## Your objective
Filter the listing below, please, and copy only the lines with the word "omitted".

## Excerpted data
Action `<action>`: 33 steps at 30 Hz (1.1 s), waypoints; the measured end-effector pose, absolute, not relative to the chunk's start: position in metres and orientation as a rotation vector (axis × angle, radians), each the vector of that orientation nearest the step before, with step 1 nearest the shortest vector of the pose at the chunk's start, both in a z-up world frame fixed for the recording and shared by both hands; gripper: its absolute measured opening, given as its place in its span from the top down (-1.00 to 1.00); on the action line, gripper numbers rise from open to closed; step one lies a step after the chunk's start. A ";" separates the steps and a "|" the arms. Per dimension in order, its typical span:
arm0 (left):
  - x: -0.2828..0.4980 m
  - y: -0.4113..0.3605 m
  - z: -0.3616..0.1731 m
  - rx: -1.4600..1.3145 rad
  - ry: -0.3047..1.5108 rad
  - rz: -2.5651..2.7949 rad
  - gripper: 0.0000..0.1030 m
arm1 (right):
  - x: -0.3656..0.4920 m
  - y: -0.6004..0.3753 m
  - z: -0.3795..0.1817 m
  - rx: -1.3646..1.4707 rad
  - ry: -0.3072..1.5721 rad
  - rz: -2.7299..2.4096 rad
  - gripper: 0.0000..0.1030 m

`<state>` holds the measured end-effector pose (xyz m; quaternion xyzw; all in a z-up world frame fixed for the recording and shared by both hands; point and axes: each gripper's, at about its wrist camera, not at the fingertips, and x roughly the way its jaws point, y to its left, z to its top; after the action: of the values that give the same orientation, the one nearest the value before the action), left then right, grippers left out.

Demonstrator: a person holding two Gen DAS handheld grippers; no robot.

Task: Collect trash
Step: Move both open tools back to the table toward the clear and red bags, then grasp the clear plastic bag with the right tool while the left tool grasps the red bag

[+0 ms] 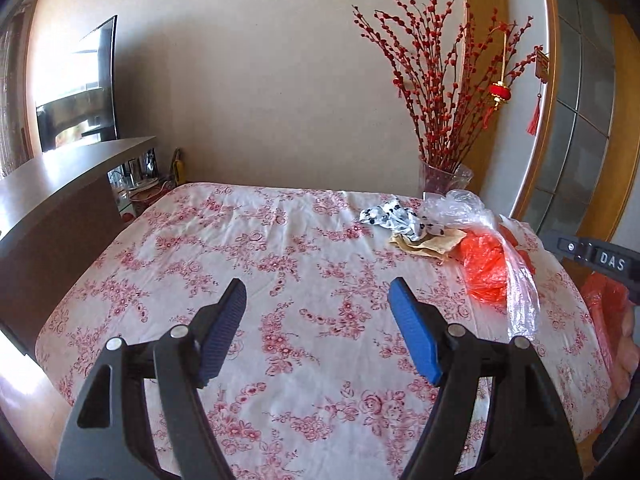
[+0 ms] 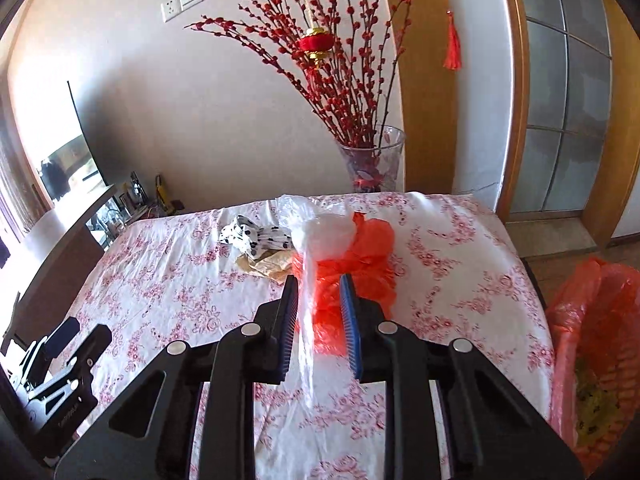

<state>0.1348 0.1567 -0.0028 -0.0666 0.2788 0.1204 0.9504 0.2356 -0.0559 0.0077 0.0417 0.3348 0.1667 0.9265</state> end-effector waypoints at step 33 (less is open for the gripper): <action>0.165 0.143 -0.008 -0.140 0.614 0.134 -0.41 | 0.255 -0.069 0.017 0.162 0.651 0.309 0.85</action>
<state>0.1645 0.1429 -0.0079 -0.0687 0.3018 0.0660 0.9486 0.2550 -0.0686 0.0169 0.0792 0.3182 0.1512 0.9325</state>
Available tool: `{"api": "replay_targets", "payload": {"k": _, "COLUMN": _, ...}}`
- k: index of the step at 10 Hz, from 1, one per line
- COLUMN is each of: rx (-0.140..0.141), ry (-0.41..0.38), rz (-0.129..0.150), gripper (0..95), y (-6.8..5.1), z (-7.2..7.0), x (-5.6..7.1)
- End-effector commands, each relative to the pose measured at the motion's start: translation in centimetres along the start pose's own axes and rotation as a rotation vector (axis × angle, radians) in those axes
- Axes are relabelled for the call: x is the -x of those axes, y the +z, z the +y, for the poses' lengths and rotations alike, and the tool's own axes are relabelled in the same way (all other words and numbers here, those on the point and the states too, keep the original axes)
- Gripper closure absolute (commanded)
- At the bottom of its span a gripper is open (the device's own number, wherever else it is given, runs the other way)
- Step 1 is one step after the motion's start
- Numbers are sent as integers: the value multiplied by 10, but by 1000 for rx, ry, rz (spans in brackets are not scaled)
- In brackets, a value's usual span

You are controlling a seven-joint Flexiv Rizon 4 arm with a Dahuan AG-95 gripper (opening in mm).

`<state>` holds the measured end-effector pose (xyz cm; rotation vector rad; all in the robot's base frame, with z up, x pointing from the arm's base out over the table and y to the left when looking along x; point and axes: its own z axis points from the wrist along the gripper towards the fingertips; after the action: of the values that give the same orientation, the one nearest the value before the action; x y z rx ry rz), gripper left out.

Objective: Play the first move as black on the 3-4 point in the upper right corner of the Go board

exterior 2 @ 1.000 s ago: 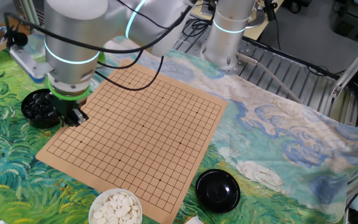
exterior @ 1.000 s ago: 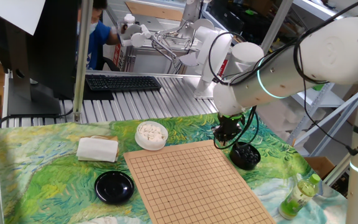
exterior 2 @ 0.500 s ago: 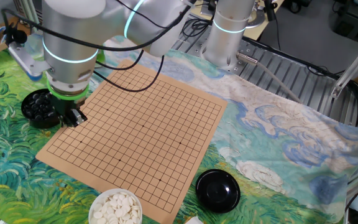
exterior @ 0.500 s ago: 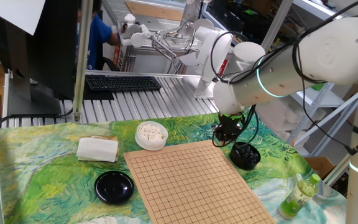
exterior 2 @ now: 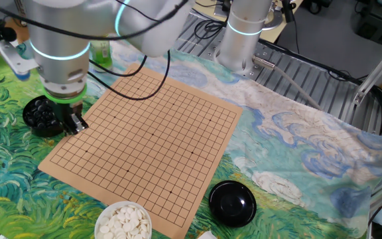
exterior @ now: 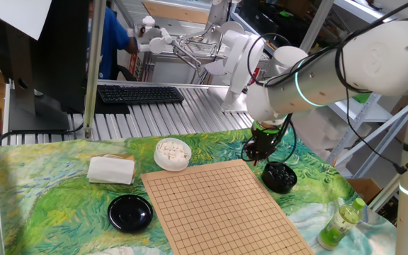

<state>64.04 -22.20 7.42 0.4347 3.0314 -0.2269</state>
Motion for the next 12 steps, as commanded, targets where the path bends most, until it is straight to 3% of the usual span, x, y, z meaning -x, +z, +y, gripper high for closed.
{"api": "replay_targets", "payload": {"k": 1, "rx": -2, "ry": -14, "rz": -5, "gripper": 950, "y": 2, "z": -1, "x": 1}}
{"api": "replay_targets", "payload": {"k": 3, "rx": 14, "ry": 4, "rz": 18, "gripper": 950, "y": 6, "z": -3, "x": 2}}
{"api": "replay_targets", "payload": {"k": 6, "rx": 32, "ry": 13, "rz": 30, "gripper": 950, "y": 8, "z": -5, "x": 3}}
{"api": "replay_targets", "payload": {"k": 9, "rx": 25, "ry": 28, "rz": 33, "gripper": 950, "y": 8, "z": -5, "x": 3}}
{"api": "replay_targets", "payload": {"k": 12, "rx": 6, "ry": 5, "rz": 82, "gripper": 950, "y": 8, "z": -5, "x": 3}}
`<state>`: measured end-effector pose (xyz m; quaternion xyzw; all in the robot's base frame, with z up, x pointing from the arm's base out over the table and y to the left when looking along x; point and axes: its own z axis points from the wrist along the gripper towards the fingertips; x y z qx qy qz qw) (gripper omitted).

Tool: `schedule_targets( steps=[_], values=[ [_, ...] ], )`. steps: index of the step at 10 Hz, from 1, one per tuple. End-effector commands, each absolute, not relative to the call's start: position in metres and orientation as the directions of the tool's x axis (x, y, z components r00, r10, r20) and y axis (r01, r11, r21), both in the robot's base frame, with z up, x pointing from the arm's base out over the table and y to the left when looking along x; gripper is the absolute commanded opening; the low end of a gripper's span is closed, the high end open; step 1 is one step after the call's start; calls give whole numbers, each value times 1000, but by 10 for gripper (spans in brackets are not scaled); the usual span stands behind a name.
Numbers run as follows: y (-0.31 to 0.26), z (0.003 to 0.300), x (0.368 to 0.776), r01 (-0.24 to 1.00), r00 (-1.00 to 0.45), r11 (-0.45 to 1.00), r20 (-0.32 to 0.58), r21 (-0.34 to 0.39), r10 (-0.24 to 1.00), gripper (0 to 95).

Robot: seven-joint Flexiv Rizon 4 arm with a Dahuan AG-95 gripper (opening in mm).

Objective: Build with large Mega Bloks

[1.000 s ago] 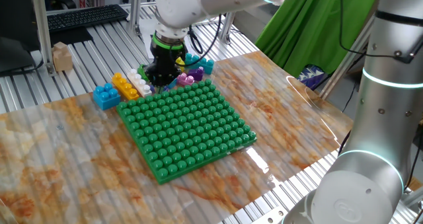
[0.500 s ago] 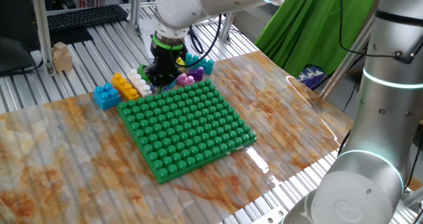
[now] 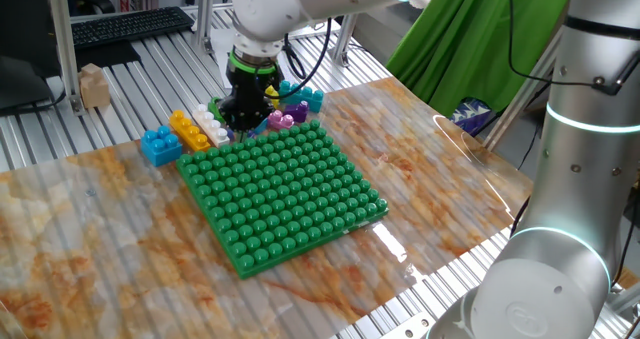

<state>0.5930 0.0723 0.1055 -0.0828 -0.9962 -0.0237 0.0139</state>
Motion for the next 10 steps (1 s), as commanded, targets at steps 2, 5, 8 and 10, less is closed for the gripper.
schedule_targets(
  steps=[2,5,8,10],
  values=[
    [72,106,593,145,-989,988,51,52,142,0],
    [72,106,593,97,-994,994,59,52,94,0],
    [72,106,593,89,-995,995,46,34,87,0],
    [72,106,593,101,-994,995,36,17,100,190]
  ],
)
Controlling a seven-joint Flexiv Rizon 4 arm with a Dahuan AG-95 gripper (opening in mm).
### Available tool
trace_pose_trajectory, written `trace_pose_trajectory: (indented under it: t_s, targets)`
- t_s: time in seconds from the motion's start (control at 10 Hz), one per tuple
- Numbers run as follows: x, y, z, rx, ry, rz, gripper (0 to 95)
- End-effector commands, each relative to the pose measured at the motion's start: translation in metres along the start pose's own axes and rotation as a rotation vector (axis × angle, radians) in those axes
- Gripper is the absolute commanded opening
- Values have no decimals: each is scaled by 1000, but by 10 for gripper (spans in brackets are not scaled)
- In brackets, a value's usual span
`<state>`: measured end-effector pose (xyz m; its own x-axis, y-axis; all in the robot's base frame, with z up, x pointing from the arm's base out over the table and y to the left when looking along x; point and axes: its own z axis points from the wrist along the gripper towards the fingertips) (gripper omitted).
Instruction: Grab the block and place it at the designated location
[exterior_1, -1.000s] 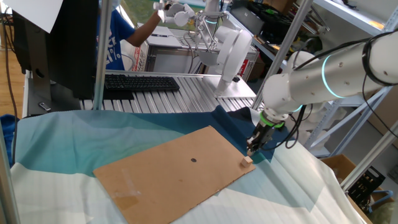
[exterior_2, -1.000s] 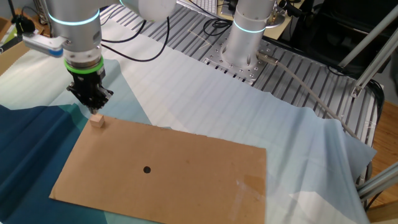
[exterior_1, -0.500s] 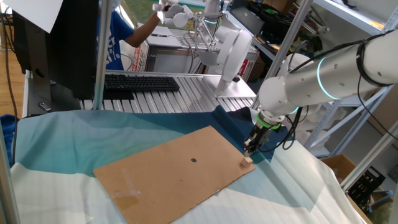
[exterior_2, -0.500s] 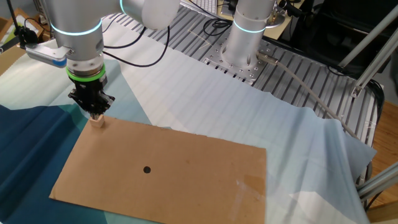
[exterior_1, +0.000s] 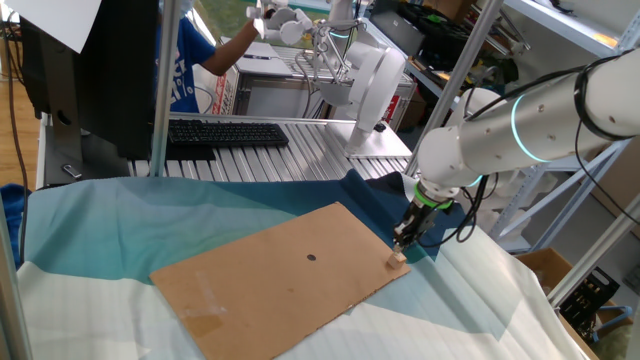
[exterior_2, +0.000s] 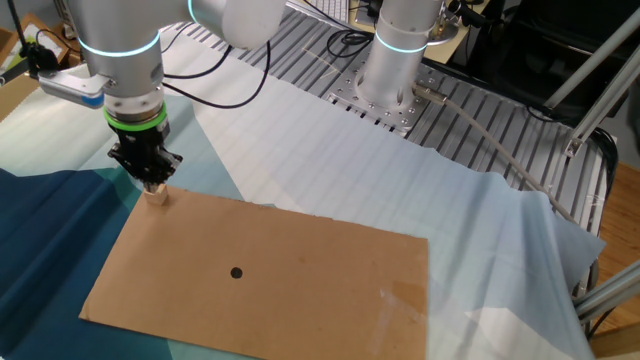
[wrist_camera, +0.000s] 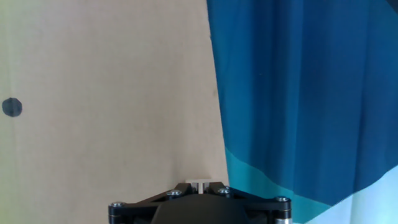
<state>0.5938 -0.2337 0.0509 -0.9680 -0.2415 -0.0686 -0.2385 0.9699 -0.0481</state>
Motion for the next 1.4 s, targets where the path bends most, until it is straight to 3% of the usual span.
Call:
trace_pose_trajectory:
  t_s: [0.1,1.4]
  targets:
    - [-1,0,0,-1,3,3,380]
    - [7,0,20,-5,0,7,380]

## Solution to this task
`<state>`: measured end-effector pose (xyz m; quaternion xyzw; all in the robot's base frame, with z up, x pointing from the arm's base out over the table and y to the left when looking along x; point and axes: its own z axis points from the wrist along the gripper towards the fingertips; x y z qx qy qz qw) (gripper omitted).
`<state>`: measured end-effector pose (xyz m; its own x-axis, y-axis; all in the robot's base frame, with z up, x pointing from the arm's base out over the table and y to the left when looking along x; point and axes: its own z axis points from the wrist along the gripper towards the fingertips) (gripper omitted).

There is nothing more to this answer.